Carod-Artal Francisco Javier
Department of Neurology, The Sarah Network of Rehabilitation Hospitals, Sarah Hospital, SMHS quadra 501 conjunto A, CEP 7330-150, Brasilia DF, Brazil.
Trans R Soc Trop Med Hyg. 2007 Nov;101(11):1075-80. doi: 10.1016/j.trstmh.2007.06.007. Epub 2007 Jul 30.

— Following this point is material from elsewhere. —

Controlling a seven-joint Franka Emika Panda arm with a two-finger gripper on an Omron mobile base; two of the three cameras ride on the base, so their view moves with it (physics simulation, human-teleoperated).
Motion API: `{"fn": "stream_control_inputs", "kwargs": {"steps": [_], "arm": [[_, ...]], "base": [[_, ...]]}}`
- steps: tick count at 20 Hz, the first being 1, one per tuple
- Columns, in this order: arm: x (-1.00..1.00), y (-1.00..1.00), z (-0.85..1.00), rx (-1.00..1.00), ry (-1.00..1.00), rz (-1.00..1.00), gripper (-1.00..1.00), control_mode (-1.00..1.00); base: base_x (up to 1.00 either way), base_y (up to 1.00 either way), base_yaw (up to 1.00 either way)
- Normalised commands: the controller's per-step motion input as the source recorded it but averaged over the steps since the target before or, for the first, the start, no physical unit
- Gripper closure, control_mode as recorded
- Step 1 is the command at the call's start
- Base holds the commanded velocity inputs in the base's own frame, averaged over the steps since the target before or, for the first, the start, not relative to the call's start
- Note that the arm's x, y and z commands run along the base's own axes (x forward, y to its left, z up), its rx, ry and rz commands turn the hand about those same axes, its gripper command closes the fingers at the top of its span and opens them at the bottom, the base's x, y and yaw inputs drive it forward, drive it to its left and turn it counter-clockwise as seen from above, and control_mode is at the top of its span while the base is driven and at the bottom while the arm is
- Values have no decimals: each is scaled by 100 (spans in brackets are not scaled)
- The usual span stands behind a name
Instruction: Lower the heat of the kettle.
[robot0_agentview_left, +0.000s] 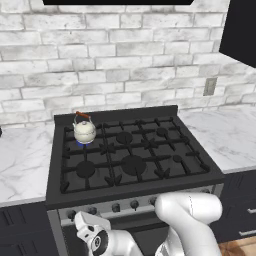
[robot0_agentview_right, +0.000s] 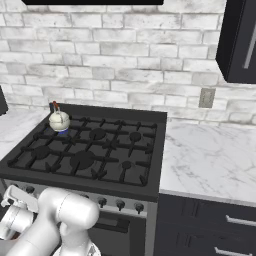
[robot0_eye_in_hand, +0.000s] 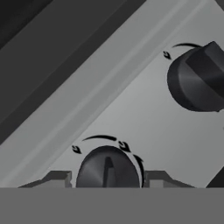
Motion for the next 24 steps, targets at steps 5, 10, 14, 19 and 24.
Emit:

American trypanosomiasis, also known as Chagas' disease (CD), is a major public health problem and a frequent cause of chronic cardiomyopathy and stroke in South America. The role of CD as an independent stroke risk factor is reviewed. Chronic cardiomyopathy can appear 10-30 years after the initial infection and affects about 30% of CD patients. Cardiac arrhythmias, congestive heart failure, apical aneurysm and mural thrombus are potential embolic factors that partially explain the genesis of chagasic stroke. Prevalence of apical aneurysm and mural thrombus in CD stroke patients has been estimated in 37 and 11.7%, respectively. Nevertheless, not all stroke chagasic patients have a severe myocardiopathy. Stroke may also be the first manifestation of CD in patients with mild or undetected systolic dysfunction. The diagnosis of CD may be established after stroke presentation in around 40% of patients. Awareness of stroke risk in chagasic patients is very poor and has been estimated in less than 5%. Chagasic cardiomyopathy is a neglected, frequently unrecognized, source of cardioembolic stroke in South America. Educational and prevention programs should be performed in order to prevent this complication of the chronic form of CD.
美洲锥虫病,又称恰加斯病(CD),是一个重大的公共卫生问题,也是南美洲慢性心肌病和中风的常见病因。本文综述了CD作为独立中风危险因素的作用。慢性心肌病可在初次感染后10 - 30年出现,约30%的CD患者会受到影响。心律失常、充血性心力衰竭、心尖动脉瘤和壁血栓是潜在的栓塞因素,部分解释了恰加斯中风的发病机制。据估计,CD中风患者中心尖动脉瘤和壁血栓的患病率分别为37%和11.7%。然而,并非所有恰加斯中风患者都有严重的心肌病。中风也可能是轻度或未被发现的收缩功能障碍患者CD的首发表现。约40%的患者在中风发作后才得以确诊CD。恰加斯病患者对中风风险的认知非常差,估计不到5%。恰加斯心肌病是南美洲被忽视且常未被认识的心脏栓塞性中风的一个来源。应开展教育和预防项目,以预防CD慢性形式的这种并发症。